This is the third time the disease has been detected in NSW. In late 2010 it was detected in the Georges River and shortly after in Sydney Harbour.
DPI Aquaculture Manager, Ian Lyall, said that consumers can still be confident in the quality of oysters in the market place.
Pacific Oyster Mortality Syndrome only affects Pacific oysters. The Food Authority and NSW Health have confirmed the disease poses no risk to human health, Mr Lyall said.
All farmed oysters destined for sale are harvested under the stringent safeguards of the NSW Shellfish Program, administered by the NSW Food Authority.

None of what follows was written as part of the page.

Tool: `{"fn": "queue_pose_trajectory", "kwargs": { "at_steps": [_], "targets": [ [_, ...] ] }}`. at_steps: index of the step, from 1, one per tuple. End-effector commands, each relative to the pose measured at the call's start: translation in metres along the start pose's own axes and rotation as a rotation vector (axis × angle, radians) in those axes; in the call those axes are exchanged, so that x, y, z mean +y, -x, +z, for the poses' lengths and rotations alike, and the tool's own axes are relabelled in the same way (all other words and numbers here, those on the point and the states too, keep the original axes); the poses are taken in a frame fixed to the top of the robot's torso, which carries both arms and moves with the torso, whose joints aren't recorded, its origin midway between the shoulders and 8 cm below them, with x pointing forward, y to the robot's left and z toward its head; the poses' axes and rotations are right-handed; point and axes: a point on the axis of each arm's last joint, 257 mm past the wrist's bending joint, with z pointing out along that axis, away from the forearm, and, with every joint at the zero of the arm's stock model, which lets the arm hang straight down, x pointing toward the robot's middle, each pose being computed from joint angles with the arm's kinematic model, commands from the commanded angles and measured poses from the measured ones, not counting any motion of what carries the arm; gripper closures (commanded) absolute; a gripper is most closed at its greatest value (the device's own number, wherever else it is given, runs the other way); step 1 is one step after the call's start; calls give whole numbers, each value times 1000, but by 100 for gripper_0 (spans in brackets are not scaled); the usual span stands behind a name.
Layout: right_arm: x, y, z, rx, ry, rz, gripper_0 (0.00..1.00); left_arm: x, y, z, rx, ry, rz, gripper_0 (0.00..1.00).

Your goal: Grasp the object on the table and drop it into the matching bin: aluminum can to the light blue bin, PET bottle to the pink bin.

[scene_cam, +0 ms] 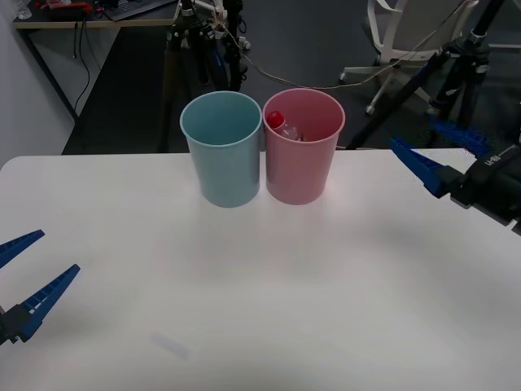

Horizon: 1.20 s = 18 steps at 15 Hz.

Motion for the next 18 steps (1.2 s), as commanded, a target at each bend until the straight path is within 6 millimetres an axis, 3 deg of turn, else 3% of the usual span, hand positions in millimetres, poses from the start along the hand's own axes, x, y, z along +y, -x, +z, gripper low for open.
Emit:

The DPI is working closely with local oyster growers to manage a closure that restricts the movements of any oysters and equipment to other estuaries.
Hawkesbury River oyster farmers are working closely with international experts to mitigate the impact of this disease on their oyster crops.
This disease has been associated with Pacific oyster mortalities previously in Europe, America, and most recently in New Zealand.
Sydney rock oysters and native (flat) oysters are not affected by the disease and are safe to consume.
Industry spokesperson, John Stubbs said growers promptly sent oysters for testing when they were first detected dying and immediately imposed restrictions on oyster movements within the Hawkesbury River.
The growers are working with DPI to manage the response to this disease.